If ethylene responses all rely upon the same primary signaling pathway, how is it that ethylene can mediate so many different developmental responses? The answer is likely to rely to a large part on the extent to which transcriptional output from the ethylene signaling pathway can be tailored to meet different needs. Multiple mechanisms have been identified by which such regulation can be accomplished. As explained below, these mechanisms include physical interactions among transcriptional regulators, cooperative control of developmental pathways, and the modulation of expression and protein turnover of elements within the transcriptional cascade.
Two recent studies highlight how physical interactions between the EIN3-like transcription factors and other transcriptional regulators can modulate gene expression. The hormones ethylene and jasmonic acid often act synergistically in the control of plant development and pathogen responses, and a mechanistic basis for this synergy was uncovered when it was discovered that JAZ repressor proteins physically interact with and inhibit the activity of the EIN3-like transcription factors [6]. Signaling by jasmonic acid stimulates the degradation of the JAZ repressor proteins, thereby activating transcription by the EIN3-like transcription factors. The second study identified an interaction between the EIN3-like transcription factors and the transcription factor FIT, a regulator of iron uptake in roots [7]. Protein levels of both the EIN3-like transcription factors and FIT are regulated by proteasome-mediated degradation. In the presence of ethylene, the EIN3-like transcription factors are stabilized, bind to FIT, and apparently protect FIT from degradation, thereby enhancing its ability to stimulate the expression of genes involved in iron acquisition.
The EIN3-like transcription factors can also function cooperatively with other transcription factors to promote developmental changes. This ability is highlighted in a study examining how the EIN3-like transcription factors and the basic helix-loop-helix (bHLH) transcription factor PIF1 play roles in promoting the greening of seedlings exposed to light [8]. Both regulate chlorophyll biosynthesis but apparently do so through the targeting of different promoter elements: the EIN3-like transcription factors target the promoters of PORA and PORB while PIF1 targets the promoter of PORC. These three POR genes encode different isoforms for a rate-limiting enzyme in chlorophyll biosynthesis. Thus, PIF1 and the EIN3-like transcription factors function in parallel to facilitate the same developmental pathway.
Not all regulation is at the level of the EIN3-like transcription factors, and downstream ERF and EDF transcription factors greatly increase the potential points for interaction and cross-talk of ethylene signaling with other pathways.

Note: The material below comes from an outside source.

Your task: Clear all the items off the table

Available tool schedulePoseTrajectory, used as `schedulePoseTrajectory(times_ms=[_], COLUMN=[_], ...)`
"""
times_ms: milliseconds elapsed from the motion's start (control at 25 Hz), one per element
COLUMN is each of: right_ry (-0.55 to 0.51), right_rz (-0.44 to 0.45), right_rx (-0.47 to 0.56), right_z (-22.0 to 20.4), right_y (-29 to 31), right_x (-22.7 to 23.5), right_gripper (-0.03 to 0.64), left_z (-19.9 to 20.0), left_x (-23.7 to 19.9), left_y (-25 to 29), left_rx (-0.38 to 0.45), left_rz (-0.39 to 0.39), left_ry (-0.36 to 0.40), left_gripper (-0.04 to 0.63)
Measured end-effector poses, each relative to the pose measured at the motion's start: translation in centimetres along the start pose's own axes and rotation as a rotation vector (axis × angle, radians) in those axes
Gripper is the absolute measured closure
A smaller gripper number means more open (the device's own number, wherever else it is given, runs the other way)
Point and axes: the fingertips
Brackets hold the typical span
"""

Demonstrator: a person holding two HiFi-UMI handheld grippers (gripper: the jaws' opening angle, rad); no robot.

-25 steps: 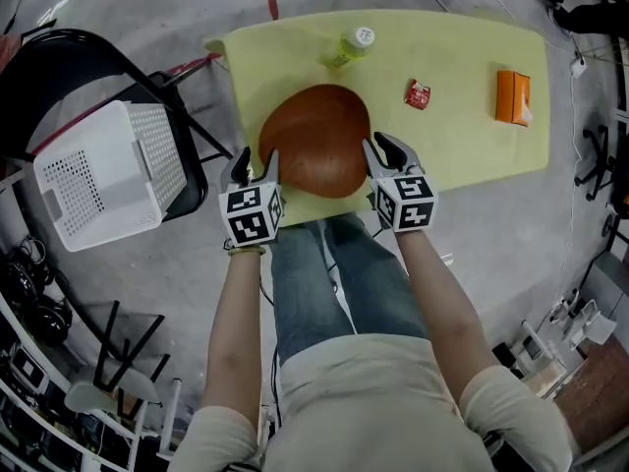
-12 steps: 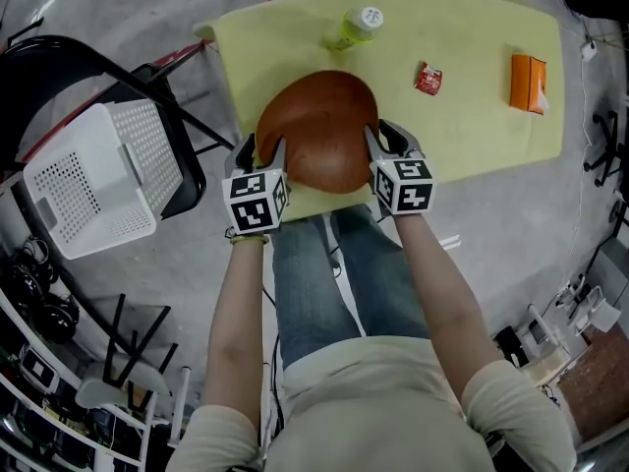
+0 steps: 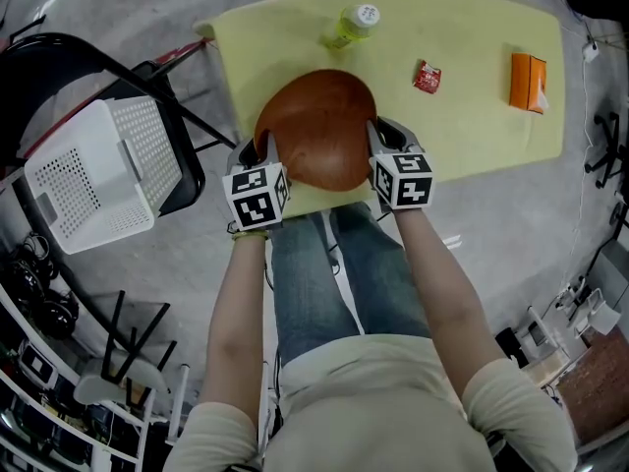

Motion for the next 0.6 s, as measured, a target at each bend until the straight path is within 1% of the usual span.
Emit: schedulePoseTrajectory(times_ms=[200, 600], right_ry=[-0.004, -0.043], right_rz=[-0.012, -0.012], right_rx=[0.026, 0.07], right_z=[0.1, -0.2], right_y=[-1.9, -8.0], right_x=[0.1, 0.2], right_gripper=[0.591, 0.592], left_z=[-0.4, -1.2], left_x=[1.0, 4.2], left_y=[-1.9, -7.1], left_rx=[0.026, 0.089], left_rz=[0.001, -0.008], left_ry=[0.003, -0.047], left_gripper=[0.551, 0.555])
Point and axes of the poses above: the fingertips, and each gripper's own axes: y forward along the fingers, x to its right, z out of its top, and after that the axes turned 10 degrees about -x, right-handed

For instance, overexpression of the MADS-Box gene FYF inhibits floral organ abscission and senescence in Arabidopsis, an effect correlating with a decreased responsiveness of the transgenic plants to ethylene [9]. However, no changes were uncovered in the expression of genes encoding elements of the primary signal transduction pathway for ethylene. Instead, the apparent cause of the phenotype is a decrease in the expression of EDFs. Furthermore, in monocots, the FRIZZY PANICLE (FZP) gene of rice and the orthologous BRANCHED SILKLESS1 (BD1) gene of maize both encode ERF transcription factors, and their loss results in plants that fail to make the transition from inflorescence meristems to floral meristems [10].

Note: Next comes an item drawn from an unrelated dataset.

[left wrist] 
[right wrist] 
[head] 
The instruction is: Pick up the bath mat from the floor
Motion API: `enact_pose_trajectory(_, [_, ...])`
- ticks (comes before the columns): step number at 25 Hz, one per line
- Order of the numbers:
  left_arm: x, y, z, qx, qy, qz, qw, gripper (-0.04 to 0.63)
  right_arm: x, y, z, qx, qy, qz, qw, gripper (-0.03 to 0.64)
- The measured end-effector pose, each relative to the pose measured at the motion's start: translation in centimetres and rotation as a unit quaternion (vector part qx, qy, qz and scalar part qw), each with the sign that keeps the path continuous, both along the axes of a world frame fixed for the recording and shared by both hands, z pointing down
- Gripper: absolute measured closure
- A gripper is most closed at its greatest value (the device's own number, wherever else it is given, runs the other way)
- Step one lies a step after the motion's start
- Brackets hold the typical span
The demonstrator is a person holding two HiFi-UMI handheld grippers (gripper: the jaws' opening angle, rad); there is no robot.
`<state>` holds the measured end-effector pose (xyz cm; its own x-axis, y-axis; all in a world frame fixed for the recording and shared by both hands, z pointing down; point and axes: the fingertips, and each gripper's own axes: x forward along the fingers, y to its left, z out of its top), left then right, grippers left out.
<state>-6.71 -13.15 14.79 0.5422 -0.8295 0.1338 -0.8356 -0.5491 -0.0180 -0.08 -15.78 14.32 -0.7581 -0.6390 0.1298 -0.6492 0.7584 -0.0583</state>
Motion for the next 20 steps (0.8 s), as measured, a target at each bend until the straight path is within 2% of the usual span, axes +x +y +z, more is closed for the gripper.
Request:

The study by Lumba et al. [2] suggests that several of these regulatory mechanisms play roles in how ethylene regulates a developmental pathway for advancing juvenile to adult leaves. The leaves of Arabidopsis exhibit a gradient of morphological characteristics - involving such attributes as size, shape, and the presence of trichomes - that is dependent on when the leaves are produced during plant development. These characteristic features have facilitated the identification of heterochronic mutations that affect the timing of leaf development, such as mutations in FUSCA3 (FUS3) resulting in juvenile leaves that have more adult-like traits. FUS3 is a transcription factor and prior work has demonstrated that its effect on leaf phase transitions involves the plant hormones abscisic acid and gibberellin, with abscisic acid retarding and gibberellin advancing the transition from juvenile to adult leaf morphology [3]. Now a third hormone, ethylene, is thrown into the mix [2]. Interestingly, ethylene is here found to stimulate a much earlier stage of development than it is normally associated with, accelerating the transition from juvenile to adult in newly formed leaves, but it is nevertheless still acting as an 'aging' hormone. A principal role of FUS3 appears to be to inhibit ethylene-regulated signal output, as its loss results in increased levels of the EIN3 protein as well as increased expression of ERFs and EDFs. Part of this effect of ethylene-regulated gene expression is owed to the action of FUS3 on the primary ethylene response pathway. However, at least part of the effect of FUS3 appears to be ethylene-independent as the presence of putative FUS3 binding elements in promoters of ethylene responsive genes raises the possibility that FUS3 also plays a more direct and antagonistic role in controlling transcriptional output from the ethylene signaling pathway. It is likely that similarly complex mechanisms, operating at multiple points in the ethylene signaling pathway, will be uncovered as we begin to explore how ethylene interacts with other plant developmental pathways in more detail.